§ The input
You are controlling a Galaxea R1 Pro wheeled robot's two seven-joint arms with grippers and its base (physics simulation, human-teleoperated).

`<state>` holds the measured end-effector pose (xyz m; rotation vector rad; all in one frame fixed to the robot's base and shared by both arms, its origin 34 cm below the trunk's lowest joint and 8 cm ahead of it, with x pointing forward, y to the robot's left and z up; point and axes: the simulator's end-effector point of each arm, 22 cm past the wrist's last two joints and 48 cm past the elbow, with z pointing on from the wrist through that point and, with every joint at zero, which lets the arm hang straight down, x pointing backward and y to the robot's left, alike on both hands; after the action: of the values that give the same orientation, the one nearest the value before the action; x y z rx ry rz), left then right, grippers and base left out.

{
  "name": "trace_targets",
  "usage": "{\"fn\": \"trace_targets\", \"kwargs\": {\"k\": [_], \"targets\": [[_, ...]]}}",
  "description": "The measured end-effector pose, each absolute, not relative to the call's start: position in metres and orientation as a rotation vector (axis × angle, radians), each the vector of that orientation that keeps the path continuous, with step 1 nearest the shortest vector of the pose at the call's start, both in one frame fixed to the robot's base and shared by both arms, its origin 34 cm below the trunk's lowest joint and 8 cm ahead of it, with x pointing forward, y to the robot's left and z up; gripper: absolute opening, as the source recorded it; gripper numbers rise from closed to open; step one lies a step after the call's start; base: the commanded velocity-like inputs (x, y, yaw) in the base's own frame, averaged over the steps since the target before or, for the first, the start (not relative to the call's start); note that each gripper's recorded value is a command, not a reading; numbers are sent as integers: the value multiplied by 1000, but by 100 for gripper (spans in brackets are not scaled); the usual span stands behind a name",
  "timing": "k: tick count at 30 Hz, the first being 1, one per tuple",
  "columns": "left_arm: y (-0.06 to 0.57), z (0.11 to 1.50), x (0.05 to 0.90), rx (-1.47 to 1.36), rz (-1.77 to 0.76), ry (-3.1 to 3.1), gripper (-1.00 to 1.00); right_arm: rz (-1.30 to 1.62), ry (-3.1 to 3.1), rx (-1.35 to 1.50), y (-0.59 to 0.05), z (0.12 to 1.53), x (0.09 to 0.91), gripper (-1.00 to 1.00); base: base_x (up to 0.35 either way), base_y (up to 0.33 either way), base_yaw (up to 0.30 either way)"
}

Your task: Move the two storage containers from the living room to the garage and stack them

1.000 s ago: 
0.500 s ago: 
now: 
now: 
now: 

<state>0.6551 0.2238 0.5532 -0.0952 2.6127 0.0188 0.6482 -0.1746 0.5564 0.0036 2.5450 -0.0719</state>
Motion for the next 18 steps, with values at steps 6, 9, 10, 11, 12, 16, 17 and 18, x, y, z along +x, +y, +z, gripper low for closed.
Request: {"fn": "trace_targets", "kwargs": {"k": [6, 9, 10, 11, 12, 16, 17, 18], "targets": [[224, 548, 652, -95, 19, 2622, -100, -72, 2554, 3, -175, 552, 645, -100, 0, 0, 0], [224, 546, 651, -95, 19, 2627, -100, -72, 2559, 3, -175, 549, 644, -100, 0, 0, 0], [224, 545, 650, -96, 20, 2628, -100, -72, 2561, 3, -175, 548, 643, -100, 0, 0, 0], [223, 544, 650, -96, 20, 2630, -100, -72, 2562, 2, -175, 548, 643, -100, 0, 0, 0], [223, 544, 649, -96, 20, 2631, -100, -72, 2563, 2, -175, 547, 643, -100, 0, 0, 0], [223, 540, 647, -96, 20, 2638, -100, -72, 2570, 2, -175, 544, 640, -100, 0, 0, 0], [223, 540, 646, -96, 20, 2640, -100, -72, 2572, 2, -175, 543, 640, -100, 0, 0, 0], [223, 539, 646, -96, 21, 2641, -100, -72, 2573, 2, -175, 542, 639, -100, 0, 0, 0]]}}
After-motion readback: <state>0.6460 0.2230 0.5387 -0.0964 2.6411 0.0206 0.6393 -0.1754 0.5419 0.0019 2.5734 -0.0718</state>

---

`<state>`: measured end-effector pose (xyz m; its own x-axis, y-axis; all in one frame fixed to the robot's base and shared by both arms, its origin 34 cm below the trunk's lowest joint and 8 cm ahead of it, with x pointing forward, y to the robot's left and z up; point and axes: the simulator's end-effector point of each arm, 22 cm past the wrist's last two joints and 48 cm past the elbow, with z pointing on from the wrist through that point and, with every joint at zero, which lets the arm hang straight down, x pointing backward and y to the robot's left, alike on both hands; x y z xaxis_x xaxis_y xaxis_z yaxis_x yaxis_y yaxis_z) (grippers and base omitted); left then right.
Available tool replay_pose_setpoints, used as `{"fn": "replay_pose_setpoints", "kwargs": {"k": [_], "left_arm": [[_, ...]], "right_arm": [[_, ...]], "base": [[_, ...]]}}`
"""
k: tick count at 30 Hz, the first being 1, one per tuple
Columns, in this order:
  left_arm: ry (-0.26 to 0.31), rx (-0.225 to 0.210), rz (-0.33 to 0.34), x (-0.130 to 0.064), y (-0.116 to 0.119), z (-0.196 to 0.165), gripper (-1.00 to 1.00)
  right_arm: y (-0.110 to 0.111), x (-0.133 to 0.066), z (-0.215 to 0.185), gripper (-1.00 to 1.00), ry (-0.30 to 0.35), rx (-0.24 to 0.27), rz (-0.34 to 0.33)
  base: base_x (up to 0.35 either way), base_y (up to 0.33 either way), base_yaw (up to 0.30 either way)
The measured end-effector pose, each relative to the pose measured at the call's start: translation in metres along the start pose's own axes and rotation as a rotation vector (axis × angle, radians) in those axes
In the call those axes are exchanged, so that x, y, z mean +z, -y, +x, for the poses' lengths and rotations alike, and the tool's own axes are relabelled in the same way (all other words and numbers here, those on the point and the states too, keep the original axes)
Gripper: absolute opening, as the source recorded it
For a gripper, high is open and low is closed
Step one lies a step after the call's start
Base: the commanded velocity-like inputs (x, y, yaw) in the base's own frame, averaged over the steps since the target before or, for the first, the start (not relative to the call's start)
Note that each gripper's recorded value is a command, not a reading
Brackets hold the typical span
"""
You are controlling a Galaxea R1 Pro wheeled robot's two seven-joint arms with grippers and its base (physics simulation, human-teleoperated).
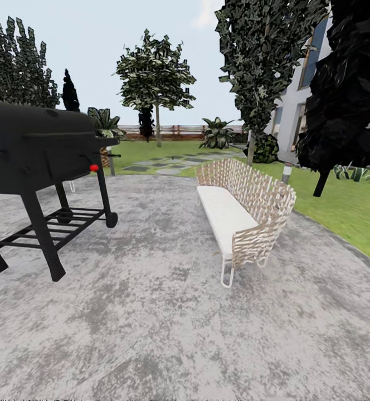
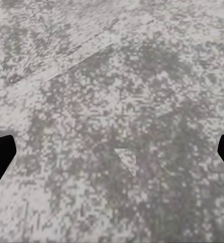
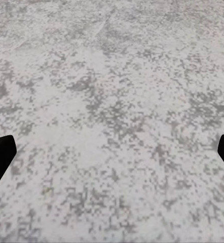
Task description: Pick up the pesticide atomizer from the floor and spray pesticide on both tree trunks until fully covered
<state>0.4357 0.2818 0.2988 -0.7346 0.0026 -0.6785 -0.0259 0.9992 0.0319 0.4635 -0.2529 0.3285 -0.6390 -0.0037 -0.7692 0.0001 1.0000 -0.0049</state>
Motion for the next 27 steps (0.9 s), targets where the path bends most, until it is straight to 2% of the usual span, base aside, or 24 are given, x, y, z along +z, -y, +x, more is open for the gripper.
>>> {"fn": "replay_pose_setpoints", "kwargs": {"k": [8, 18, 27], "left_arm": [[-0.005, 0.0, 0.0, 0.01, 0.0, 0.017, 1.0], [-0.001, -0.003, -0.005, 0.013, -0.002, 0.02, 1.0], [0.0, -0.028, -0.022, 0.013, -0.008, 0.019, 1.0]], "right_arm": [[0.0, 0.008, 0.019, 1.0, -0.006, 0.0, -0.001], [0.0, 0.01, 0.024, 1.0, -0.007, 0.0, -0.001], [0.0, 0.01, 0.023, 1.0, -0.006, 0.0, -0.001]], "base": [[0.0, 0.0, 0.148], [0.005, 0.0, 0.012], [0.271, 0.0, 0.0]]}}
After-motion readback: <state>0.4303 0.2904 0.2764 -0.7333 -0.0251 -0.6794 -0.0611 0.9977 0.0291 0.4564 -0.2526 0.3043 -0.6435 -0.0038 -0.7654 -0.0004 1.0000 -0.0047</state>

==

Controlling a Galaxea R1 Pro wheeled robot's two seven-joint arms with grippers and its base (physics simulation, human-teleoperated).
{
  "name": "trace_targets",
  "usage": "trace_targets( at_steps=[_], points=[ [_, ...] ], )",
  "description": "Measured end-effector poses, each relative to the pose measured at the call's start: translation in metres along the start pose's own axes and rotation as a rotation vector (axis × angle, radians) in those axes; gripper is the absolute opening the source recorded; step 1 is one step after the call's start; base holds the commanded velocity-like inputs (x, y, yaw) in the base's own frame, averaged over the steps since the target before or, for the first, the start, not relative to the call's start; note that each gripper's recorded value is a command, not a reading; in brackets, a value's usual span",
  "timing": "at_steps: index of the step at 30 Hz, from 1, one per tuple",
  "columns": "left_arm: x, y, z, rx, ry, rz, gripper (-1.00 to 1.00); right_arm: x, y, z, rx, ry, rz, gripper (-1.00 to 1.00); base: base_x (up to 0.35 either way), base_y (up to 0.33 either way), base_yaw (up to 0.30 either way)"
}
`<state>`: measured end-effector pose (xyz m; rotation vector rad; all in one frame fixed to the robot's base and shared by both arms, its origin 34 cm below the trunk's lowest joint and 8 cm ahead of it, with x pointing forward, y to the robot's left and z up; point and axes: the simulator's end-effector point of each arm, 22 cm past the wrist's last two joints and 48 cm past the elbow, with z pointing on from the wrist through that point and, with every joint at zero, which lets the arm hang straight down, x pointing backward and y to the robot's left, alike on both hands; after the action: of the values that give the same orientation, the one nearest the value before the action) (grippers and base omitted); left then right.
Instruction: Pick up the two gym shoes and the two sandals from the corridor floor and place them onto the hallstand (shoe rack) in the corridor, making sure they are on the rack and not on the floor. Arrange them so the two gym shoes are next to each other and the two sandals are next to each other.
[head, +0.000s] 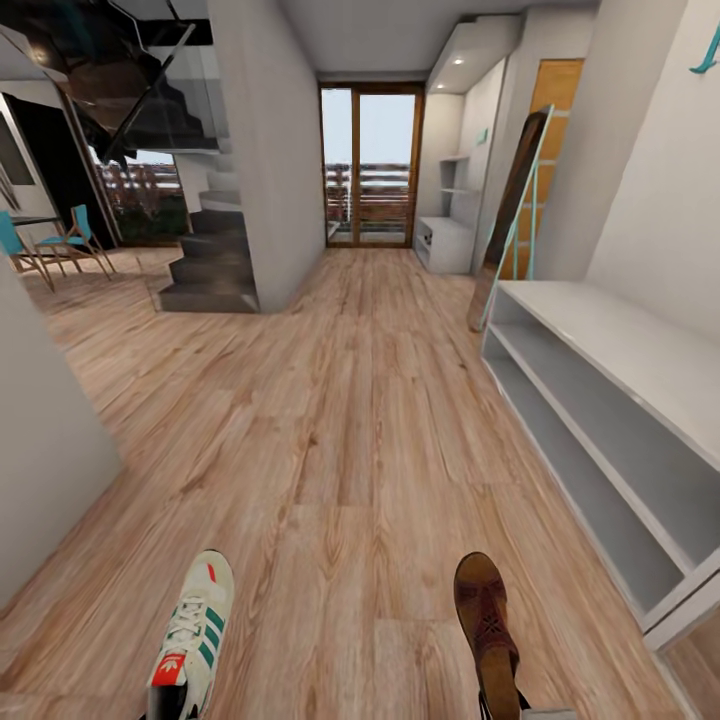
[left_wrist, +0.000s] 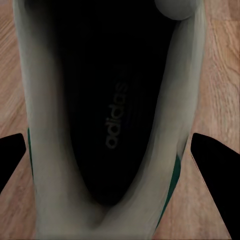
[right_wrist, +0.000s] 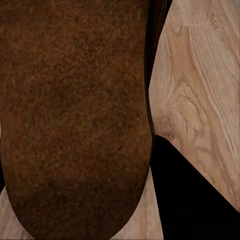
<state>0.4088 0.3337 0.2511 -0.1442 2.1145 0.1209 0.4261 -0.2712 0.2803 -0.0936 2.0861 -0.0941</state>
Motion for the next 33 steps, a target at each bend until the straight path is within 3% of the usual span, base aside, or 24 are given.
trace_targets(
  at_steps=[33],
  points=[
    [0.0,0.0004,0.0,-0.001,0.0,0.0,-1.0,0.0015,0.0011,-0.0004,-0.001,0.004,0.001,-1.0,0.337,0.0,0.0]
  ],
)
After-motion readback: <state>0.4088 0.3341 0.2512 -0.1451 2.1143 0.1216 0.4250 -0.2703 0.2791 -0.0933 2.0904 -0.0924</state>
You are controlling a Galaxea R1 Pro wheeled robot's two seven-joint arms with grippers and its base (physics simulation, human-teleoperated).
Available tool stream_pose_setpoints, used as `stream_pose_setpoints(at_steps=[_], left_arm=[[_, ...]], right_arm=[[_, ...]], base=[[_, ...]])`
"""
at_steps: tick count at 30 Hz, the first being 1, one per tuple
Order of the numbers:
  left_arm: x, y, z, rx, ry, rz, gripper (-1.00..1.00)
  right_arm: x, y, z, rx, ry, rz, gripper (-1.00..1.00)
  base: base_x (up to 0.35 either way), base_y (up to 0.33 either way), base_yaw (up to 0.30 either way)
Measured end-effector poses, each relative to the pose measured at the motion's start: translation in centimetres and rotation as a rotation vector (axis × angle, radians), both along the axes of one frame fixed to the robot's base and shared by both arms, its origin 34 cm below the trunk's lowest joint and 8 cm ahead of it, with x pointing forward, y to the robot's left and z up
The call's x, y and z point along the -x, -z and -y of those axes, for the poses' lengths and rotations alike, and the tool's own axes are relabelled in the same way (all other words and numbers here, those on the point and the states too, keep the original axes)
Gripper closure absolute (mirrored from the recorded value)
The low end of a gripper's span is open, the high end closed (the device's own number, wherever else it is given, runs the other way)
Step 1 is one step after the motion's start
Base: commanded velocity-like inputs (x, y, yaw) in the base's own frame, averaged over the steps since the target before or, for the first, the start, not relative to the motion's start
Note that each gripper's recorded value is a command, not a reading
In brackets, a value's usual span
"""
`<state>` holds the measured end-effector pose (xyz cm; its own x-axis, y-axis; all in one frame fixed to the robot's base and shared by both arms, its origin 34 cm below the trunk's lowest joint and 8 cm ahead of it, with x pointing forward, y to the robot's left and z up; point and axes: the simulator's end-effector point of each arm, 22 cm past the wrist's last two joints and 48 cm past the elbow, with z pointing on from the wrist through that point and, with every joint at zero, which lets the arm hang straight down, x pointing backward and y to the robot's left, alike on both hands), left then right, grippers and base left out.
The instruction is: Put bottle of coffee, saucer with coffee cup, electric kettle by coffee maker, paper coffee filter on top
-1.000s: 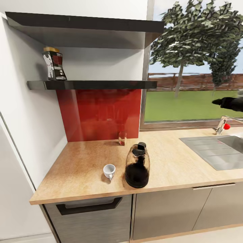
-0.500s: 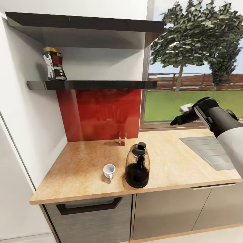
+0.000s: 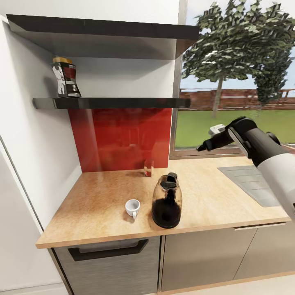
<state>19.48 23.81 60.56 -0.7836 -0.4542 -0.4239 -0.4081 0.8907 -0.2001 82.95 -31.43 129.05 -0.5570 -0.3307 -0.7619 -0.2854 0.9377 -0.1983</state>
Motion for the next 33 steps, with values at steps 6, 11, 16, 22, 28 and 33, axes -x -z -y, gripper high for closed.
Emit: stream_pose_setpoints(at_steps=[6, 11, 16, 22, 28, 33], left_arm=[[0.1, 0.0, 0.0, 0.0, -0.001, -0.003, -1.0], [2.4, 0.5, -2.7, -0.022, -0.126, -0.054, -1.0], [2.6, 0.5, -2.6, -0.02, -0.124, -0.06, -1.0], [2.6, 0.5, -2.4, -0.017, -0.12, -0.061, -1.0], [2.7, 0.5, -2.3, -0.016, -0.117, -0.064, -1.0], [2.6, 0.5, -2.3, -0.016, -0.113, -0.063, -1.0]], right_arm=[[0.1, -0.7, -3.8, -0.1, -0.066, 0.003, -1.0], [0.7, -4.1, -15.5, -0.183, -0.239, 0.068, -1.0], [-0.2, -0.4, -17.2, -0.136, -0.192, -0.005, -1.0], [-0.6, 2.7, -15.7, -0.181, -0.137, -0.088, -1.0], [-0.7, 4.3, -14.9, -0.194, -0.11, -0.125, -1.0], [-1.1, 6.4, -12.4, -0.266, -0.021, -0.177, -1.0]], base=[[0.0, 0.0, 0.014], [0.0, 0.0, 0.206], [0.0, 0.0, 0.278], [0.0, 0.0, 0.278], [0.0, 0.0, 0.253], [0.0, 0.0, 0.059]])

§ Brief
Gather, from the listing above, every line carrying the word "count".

§ Result of this task
  "timing": "k: tick count at 30 Hz, the first being 1, one per tuple",
k: tick count at 30 Hz, the first being 1, one per tuple
at_steps: tick count at 30 Hz, the first being 1, one per tuple

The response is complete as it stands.